Member of the Moldovan Parliament
- In office 23 July 2021 – 16 October 2025
- Parliamentary group: Party of Action and Solidarity
- In office 22 March 1998 – 20 March 2001
- Parliamentary group: Party of Democratic Forces
- In office 17 April 1990 – 27 February 1994
- Parliamentary group: Popular Front
- Constituency: Ungheni

Personal details
- Born: 30 April 1949 (age 77) Cornova, Moldavian SSR, Soviet Union
- Citizenship: Moldova Romania
- Party: Popular Front of Moldova
- Other political affiliations: Party of Action and Solidarity
- Education: Technical University of Moldova Saint Petersburg State University of Economics and Finance
- Profession: economist

= Vasile Șoimaru =

Moldovan politician (born 1949)

Vasile Şoimaru (born 30 April 1949) is a Moldovan politician, economist, professor and photographer.

== Biography ==
=== Professional career ===

An economist by training, Șoimaru worked between 1977 and 1980 at the Faculty of Economics of the State University of Moldova: lecturer, senior lecturer, university lecturer (since 1982), and vice dean.

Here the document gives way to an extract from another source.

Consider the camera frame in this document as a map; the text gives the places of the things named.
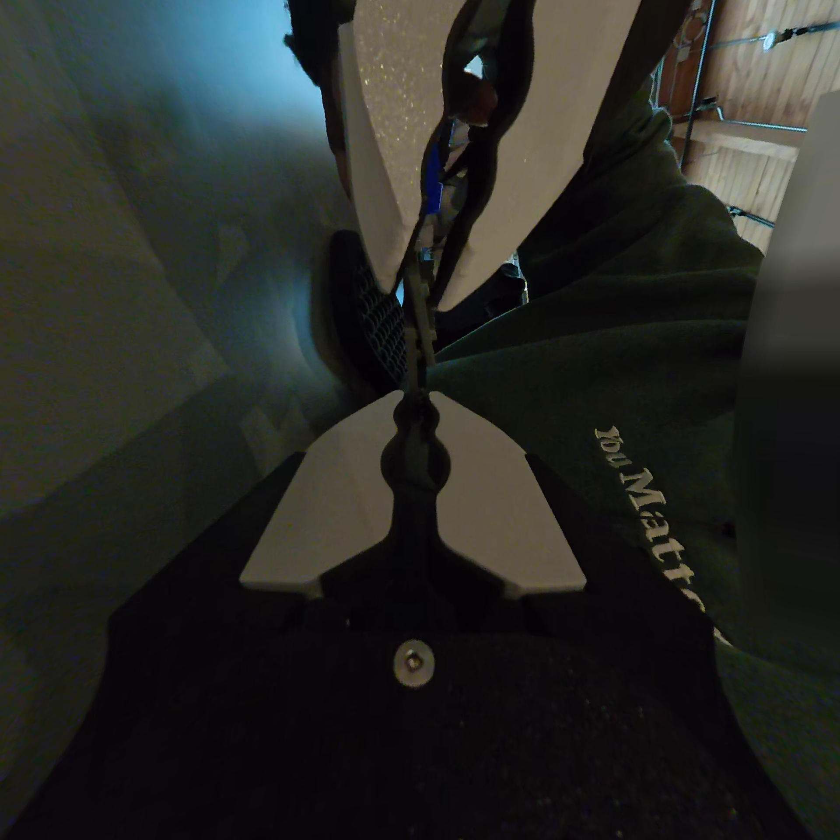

Between 1991 and 1994, he was vice rector of the newly founded Academy of Economic Studies of Moldova (ASEM).

=== Political career ===

He served as member of the Parliament of Moldova from 1990 to 1994 and 1998 to 2001. In 2021, he was again elected as deputy from the Party of Action and Solidarity (PAS), without being a party member.